The inspiration for the interiors came from three of Jackie’s passions: colour, art and her own embroidery designs. The paint colours are all bespoke: ‘I spent two days at a specialist mixer in Ghent, working away until I had my colours,’ she explains. She created a grey for the hall and a sandy tone for the sitting room, giving it a cave-like feel, which is subverted by bold stripes of sherbet pink and gold. The kitchen is breezier, with barely-there violet and apple green. All the paints are traditional lime distempers, which feel suitable for the age of the house and allow the walls to breathe.

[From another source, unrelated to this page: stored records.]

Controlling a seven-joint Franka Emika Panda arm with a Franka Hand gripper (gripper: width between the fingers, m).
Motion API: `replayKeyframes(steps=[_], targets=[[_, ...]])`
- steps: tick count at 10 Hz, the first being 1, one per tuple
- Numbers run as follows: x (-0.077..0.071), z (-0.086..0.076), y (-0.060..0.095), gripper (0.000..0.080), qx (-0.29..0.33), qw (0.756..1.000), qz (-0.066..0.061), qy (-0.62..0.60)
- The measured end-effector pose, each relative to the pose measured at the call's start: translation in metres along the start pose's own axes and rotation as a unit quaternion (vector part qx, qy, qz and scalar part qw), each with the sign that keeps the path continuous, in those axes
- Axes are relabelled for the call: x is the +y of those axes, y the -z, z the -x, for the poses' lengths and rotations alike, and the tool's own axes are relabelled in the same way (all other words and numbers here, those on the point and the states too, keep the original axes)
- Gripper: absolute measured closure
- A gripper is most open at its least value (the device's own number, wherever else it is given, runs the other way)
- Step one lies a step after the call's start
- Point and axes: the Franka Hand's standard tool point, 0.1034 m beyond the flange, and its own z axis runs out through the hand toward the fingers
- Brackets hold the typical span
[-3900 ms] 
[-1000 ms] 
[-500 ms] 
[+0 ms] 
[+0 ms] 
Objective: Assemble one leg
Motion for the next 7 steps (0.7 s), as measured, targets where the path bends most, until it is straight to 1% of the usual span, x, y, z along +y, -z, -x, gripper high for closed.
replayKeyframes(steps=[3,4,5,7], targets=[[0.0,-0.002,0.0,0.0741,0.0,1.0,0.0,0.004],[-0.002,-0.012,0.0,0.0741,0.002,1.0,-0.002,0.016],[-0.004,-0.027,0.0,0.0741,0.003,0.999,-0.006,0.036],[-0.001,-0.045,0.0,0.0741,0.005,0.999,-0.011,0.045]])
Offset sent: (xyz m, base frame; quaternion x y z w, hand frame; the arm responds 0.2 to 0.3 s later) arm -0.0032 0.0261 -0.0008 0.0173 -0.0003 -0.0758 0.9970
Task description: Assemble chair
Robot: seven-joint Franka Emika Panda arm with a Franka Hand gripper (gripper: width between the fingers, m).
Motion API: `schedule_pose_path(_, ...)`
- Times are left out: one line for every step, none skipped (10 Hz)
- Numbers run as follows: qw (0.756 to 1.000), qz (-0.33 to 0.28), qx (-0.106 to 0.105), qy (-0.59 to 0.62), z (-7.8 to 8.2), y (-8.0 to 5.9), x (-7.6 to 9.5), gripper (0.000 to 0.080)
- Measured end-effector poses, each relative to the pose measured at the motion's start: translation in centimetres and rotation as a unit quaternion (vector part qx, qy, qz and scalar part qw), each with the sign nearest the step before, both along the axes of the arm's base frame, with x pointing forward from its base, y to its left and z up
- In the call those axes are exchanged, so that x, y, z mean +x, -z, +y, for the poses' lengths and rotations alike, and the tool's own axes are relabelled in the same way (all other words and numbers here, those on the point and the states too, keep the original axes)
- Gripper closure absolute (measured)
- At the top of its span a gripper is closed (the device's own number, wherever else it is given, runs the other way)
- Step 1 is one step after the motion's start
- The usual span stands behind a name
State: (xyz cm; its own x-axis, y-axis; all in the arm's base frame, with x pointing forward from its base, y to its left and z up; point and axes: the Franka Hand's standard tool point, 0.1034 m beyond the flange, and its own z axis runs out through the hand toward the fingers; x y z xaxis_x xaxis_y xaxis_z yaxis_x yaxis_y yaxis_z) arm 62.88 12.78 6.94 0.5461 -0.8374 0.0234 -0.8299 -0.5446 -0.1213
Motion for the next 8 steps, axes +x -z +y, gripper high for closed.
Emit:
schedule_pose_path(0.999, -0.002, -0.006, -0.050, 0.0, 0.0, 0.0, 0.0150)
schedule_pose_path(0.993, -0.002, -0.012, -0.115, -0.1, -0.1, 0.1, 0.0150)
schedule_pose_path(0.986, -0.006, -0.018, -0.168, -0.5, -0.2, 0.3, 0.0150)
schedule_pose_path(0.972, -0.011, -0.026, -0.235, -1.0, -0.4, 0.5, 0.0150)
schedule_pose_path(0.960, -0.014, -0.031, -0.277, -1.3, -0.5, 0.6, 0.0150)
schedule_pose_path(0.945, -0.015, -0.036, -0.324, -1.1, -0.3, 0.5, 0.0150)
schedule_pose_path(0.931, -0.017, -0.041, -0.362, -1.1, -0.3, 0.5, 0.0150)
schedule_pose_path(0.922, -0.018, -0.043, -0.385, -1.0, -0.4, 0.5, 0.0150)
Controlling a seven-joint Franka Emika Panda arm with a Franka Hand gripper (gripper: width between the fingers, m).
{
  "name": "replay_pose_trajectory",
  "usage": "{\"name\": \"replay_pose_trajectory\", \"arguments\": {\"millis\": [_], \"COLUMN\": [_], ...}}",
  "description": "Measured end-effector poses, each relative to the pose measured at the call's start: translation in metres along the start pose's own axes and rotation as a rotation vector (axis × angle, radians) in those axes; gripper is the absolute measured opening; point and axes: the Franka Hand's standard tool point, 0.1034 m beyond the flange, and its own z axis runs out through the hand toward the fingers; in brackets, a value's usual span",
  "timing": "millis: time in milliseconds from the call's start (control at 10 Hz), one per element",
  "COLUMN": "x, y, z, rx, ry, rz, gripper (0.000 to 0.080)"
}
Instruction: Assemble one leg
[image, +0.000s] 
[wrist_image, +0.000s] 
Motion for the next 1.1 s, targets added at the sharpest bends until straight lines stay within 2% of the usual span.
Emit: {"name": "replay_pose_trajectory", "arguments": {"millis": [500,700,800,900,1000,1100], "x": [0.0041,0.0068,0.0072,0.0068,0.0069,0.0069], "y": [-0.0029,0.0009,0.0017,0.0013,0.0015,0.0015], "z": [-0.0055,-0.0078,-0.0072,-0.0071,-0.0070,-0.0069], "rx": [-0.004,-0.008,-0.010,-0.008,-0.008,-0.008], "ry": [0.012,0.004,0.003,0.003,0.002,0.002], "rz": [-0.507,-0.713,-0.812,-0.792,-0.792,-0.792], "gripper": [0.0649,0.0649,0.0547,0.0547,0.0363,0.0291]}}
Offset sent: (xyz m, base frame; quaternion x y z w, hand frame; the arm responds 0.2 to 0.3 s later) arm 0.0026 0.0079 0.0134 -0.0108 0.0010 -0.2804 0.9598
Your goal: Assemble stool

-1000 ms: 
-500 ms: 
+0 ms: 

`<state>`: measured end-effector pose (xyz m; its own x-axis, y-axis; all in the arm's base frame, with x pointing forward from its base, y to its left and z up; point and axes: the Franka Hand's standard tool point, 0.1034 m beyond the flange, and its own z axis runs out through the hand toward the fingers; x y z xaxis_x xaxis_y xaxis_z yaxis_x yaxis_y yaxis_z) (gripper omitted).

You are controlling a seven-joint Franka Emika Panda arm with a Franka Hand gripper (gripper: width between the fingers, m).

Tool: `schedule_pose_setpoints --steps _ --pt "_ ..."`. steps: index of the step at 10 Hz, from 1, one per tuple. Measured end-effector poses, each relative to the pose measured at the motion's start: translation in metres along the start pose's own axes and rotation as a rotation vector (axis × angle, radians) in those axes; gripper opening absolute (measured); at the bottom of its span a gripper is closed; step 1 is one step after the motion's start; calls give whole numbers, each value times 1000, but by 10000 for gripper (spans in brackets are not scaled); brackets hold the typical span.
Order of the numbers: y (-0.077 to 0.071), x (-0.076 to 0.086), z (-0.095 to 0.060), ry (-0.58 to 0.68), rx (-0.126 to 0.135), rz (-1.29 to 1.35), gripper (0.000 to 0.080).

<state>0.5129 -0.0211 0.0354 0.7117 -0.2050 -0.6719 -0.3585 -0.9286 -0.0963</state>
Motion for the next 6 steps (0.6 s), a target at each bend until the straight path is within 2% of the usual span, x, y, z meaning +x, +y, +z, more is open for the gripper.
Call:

Jackie is a passionate art collector and, while her husband was alive, they would go on an annual trip to Basel, New York or Japan, with the goal of taking home one work of art. Not everything moved with her when Jackie downscaled, but the pieces that did came to define the colours for each room. A giant portrait by Brian Calvin was the starting point for the sand and pink scheme of the sitting room, while a Julian Opie portrait dictates the black, white and red mood in the basement office. Her favourite pieces? The rocky resin sculpture in the kitchen – Trashstone by Wilhelm Mundt – which her grandchildren clamber over barefoot and which she says she will never sell; and the murals in the kitchen, painted by her nephew, depicting stylised flowers that spring from the countertop, coupled with painted purple ribbons that run from floor to ceiling.
The final ingredient is Jackie’s textile designs, seen in every room, on lampshades and bedding, upholstery and tablecloths. Jackie founded her fashion label, Jupe by Jackie, in 2010 and, in 2019, she branched out into homeware, producing everything from fluffy mohair throws embellished with daisies to chairs upholstered in hand-embroidered fabrics. The house also includes pieces commissioned by Jackie, such as the flower-embroidered fabric panels behind the glazed doors of the dresser in the dining area and the monochrome motifs that elevate the chairs in the basement.
I express my admiration that Jackie has been able to achieve all of this, on her own and in a new town, in just three years, and wonder whether she has found any time to relax. ‘You know, I moved here for the beach and the sunsets on the shore,’ she says. ‘But I’ve been so busy that I haven’t managed to get there once.’